Look over the lines below. Report each one that includes the string "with".
=== Given information ===
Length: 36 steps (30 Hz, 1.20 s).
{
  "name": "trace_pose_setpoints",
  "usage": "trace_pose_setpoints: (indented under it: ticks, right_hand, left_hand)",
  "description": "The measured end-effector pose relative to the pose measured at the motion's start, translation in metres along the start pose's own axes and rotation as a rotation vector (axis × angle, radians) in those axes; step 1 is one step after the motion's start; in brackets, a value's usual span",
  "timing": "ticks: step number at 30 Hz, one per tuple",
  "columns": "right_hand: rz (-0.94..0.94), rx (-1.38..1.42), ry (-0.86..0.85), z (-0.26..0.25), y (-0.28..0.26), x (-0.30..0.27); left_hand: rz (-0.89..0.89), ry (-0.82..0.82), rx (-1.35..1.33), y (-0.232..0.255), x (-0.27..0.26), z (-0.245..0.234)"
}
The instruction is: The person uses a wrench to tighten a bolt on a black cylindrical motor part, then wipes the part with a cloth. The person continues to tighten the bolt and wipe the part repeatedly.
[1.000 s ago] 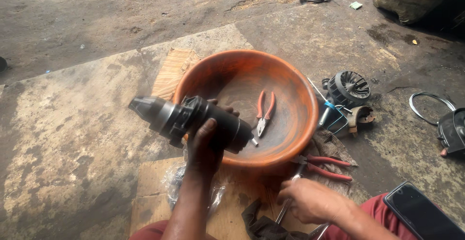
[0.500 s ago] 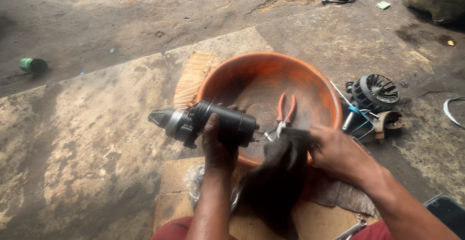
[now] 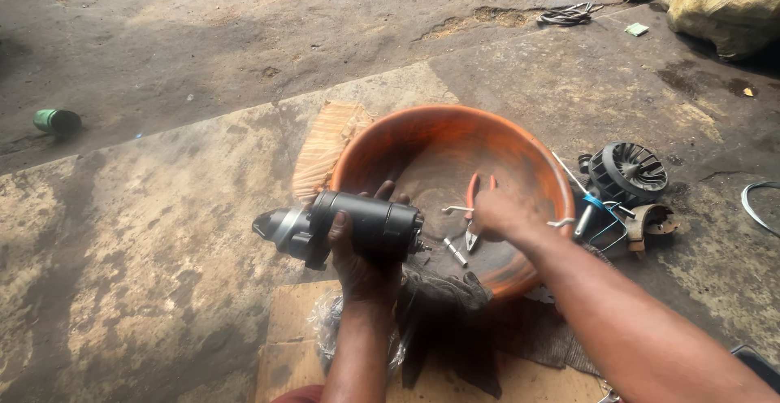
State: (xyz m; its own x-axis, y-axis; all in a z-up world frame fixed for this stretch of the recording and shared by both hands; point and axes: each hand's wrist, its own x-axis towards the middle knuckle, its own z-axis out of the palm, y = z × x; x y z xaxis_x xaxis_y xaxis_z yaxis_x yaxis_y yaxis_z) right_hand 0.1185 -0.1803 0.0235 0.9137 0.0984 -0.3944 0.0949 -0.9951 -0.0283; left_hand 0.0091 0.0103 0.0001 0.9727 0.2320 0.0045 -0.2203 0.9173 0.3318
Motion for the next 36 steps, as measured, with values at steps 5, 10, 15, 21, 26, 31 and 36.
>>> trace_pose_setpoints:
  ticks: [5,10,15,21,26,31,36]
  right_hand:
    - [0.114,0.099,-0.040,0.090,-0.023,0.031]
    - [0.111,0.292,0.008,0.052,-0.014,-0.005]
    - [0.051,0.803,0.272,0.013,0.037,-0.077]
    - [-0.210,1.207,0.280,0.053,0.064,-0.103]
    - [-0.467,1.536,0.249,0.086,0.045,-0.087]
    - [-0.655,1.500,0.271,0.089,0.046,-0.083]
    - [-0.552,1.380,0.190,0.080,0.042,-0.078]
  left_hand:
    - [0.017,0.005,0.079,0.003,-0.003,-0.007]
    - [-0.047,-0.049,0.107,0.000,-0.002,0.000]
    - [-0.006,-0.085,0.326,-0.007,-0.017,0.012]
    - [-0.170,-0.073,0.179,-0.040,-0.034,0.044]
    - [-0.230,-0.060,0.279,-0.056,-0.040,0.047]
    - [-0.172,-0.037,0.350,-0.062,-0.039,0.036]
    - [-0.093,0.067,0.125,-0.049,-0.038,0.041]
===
» **Answer**:
The instruction is: The person uses a wrench to tighten a bolt on a black cylindrical motor part, then wipes the part with a cloth. The person continues to tighten the bolt and wipe the part repeatedly.
Motion for the next 36 steps, as measured, with values at steps 5, 10, 15, 21, 26, 31 and 36.

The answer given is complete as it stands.